Each line of the listing below, from the very first to the one that contains "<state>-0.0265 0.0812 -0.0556", is to be retyped exactly as it stands.

═══ Data supplied

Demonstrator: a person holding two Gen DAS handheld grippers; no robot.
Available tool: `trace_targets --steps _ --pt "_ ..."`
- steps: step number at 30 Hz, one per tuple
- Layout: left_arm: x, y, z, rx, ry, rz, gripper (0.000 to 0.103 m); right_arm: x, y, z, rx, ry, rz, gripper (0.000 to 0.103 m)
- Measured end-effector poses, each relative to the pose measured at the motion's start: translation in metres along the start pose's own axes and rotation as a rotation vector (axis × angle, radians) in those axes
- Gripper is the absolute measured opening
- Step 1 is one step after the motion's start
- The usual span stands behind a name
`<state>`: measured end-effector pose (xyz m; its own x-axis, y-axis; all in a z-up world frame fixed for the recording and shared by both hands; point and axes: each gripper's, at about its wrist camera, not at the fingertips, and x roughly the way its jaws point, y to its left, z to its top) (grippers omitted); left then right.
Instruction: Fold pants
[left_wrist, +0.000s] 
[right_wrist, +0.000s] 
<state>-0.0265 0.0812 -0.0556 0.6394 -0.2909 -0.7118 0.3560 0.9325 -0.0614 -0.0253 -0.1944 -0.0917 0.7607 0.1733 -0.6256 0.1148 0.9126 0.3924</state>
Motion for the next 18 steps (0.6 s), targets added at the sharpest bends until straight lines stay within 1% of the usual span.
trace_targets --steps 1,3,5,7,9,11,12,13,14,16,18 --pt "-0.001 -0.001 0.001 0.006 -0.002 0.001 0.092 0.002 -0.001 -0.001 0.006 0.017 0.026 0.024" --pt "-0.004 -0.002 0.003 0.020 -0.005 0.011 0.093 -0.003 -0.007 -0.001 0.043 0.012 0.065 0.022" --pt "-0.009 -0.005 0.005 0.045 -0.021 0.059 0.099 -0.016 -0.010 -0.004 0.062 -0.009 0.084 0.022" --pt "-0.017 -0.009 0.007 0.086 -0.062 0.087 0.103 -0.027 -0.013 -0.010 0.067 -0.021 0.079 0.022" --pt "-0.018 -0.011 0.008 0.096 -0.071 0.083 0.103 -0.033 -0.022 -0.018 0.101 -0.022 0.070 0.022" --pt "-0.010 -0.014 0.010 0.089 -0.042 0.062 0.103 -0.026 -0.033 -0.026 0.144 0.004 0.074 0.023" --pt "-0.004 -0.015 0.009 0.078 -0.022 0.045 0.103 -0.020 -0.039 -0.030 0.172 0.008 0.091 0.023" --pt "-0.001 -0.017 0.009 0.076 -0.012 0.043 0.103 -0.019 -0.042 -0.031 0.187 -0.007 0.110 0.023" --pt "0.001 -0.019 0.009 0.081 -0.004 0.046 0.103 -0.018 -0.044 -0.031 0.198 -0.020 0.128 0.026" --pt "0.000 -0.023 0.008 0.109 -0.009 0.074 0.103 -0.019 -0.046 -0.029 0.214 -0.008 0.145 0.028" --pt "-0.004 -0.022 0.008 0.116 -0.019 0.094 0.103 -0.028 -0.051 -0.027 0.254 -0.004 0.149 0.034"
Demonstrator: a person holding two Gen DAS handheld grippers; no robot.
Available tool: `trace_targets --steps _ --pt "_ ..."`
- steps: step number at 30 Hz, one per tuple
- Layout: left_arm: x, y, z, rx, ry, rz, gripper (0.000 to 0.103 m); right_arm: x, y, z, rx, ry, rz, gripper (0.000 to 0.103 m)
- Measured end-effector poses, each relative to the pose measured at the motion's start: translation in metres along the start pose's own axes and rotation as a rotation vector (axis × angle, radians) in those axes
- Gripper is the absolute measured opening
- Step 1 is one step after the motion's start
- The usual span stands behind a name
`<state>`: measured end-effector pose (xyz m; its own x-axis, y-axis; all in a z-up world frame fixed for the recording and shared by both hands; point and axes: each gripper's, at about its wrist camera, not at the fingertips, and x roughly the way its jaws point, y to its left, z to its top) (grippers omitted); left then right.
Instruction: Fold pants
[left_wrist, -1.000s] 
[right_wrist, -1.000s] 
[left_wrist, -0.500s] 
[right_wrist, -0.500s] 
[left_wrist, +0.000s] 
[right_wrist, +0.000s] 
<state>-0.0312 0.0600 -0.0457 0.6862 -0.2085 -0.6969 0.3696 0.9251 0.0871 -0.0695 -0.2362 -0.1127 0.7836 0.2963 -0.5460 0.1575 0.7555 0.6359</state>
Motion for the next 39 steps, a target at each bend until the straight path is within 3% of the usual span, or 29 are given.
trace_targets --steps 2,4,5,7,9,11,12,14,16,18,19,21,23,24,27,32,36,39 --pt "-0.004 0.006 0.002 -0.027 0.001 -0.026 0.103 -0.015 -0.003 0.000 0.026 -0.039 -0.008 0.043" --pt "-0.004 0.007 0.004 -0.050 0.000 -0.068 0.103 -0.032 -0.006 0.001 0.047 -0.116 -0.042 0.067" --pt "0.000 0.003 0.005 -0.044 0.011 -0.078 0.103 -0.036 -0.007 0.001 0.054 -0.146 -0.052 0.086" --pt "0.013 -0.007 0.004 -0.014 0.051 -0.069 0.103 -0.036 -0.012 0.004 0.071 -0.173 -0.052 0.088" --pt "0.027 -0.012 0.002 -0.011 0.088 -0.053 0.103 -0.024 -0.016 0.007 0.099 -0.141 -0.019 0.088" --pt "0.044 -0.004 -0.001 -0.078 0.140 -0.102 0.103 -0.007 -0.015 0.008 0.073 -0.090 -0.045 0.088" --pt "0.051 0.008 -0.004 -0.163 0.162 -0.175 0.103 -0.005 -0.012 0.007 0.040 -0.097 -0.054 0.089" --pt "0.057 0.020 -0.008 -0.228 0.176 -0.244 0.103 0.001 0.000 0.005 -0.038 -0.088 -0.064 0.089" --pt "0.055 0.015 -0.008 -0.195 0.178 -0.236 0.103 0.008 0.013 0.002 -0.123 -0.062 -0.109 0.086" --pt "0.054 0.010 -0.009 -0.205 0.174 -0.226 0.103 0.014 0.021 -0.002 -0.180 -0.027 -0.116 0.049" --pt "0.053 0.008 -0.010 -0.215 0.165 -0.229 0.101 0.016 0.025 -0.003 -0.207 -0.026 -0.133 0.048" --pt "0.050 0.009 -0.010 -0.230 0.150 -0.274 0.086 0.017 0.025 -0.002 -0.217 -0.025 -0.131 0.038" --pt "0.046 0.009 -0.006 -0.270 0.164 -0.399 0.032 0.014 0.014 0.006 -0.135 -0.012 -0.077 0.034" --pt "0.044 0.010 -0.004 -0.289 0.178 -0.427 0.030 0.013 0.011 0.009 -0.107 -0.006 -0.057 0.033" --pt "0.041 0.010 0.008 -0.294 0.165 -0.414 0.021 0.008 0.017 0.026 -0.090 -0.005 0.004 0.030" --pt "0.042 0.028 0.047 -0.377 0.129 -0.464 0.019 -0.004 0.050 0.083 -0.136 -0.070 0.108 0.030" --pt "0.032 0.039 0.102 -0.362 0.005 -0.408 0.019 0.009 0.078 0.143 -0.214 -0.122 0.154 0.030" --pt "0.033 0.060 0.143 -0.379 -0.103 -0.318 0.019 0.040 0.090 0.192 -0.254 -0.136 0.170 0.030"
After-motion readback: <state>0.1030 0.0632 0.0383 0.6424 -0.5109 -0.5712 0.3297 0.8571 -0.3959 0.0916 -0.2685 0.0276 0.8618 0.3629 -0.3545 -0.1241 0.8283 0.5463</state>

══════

• _Exercise output_
Demonstrator: a person holding two Gen DAS handheld grippers; no robot.
Available tool: `trace_targets --steps _ --pt "_ ..."`
- steps: step number at 30 Hz, one per tuple
- Layout: left_arm: x, y, z, rx, ry, rz, gripper (0.000 to 0.103 m); right_arm: x, y, z, rx, ry, rz, gripper (0.000 to 0.103 m)
- Measured end-effector poses, each relative to the pose measured at the motion's start: translation in metres along the start pose's own axes and rotation as a rotation vector (axis × angle, radians) in those axes
- Gripper is the absolute measured opening
- Step 1 is one step after the motion's start
- The usual span stands behind a name
`<state>`: measured end-effector pose (xyz m; its own x-axis, y-axis; all in a z-up world frame fixed for the recording and shared by both hands; point and axes: each gripper's, at about its wrist camera, not at the fingertips, and x roughly the way its jaws point, y to its left, z to its top) (grippers omitted); left then right.
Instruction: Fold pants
[left_wrist, +0.000s] 
[right_wrist, +0.000s] 
<state>-0.0265 0.0812 -0.0556 0.6394 -0.2909 -0.7118 0.3560 0.9325 -0.0614 -0.0253 -0.1944 -0.0917 0.7607 0.1733 -0.6256 0.1148 0.9126 0.3924</state>

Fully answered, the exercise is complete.